Figure 1. FGFR-driven MAPK-dependent cells are resistant to allosteric SHP2 inhibition.

(A) Correlation of anti-proliferation IC₅₀ values of SHP099 and erlotinib or BGJ398 in 262 MAPK (KRAS, NRAS, HRAS, BRAF, and NF1) wild-type cell lines generated from high-throughput compound profiling as described [18]. Each dot represents one cell line. (B) Anti-proliferative effects of SHP099, BGJ398, or trametinib at the indicated concentrations in a 6-day cell proliferation assay with indicated cell lines (mean percentages of cell viability are shown, error bars denote standard deviation, n = 3). (C) Immunoblot of SHP2, p-ERK1/2 (T202/Y204), ERK1/2, p-AKT (S473), AKT, and tubulin with indicated cells treated with 0.5 μM BGJ398, 0.1 μM FGF401 for JHH-7 and Hep3B, 10 μM SHP099 (also 3 μM SHP099 for SUM-52 and KATO III), or 0.1 μM trametinib for 2 h.
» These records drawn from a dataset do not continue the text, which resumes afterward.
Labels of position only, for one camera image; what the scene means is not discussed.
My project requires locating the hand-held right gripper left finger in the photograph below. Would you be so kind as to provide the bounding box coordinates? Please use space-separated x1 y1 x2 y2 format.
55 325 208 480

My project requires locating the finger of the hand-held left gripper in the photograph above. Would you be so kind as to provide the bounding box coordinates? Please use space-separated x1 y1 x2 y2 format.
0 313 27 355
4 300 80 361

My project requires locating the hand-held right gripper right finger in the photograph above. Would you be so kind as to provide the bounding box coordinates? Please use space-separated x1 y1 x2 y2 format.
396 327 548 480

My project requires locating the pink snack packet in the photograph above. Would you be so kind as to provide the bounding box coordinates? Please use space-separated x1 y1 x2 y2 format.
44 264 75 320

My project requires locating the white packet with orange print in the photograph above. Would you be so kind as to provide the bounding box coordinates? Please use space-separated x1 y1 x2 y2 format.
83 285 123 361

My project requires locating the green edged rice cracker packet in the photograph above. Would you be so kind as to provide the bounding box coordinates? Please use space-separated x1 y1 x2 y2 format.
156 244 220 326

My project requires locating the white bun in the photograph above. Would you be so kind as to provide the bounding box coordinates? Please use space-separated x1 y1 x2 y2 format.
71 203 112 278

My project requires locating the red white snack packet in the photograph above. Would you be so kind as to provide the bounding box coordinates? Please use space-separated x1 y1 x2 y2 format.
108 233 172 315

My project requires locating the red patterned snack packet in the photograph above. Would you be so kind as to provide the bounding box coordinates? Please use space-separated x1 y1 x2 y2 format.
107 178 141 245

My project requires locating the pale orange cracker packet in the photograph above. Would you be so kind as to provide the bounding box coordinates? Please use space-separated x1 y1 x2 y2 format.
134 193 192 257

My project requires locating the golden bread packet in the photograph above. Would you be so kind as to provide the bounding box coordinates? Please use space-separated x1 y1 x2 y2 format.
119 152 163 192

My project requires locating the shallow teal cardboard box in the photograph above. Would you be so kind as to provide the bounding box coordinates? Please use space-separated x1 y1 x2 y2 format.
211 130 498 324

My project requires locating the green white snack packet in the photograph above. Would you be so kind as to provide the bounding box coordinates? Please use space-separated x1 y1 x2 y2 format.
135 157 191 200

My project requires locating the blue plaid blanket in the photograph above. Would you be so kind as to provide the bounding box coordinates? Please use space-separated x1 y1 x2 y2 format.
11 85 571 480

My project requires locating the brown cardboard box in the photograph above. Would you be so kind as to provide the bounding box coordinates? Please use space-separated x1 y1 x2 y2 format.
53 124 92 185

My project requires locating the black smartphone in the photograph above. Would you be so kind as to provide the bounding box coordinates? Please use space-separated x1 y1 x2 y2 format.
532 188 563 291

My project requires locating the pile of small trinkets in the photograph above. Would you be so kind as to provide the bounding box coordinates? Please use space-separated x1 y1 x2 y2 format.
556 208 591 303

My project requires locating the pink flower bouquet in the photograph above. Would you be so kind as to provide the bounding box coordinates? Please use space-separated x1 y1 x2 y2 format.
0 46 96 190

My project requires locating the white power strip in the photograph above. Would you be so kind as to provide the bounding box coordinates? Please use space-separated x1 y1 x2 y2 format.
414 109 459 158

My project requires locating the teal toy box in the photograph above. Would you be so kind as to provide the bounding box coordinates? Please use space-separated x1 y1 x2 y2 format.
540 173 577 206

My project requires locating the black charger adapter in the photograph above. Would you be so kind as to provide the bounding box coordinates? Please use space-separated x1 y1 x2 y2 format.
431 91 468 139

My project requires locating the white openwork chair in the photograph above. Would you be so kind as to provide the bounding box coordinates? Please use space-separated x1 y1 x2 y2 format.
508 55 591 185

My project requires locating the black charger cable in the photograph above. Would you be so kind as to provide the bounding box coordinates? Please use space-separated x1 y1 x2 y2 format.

Ratios of p-ERK/ERK and p-AKT/AKT were calculated as described in Materials and Methods. (D) Mean tumor volumes of hepatocellular carcinoma patient derived xenograft HCC09-0913 in nude mice following treatment with vehicle, SHP099 (100 mg/kg body weight, daily), or FGF401 (30 mg/kg body weight, twice a day) for 14 days. Error bars, SEM. n = 3 mice per group. (E) Immunoblot of p-ERK1/2, ERK1/2, p-AKT, AKT, and tubulin from tumor tissues collected at 2 h after last dose from mice treated as described in (D).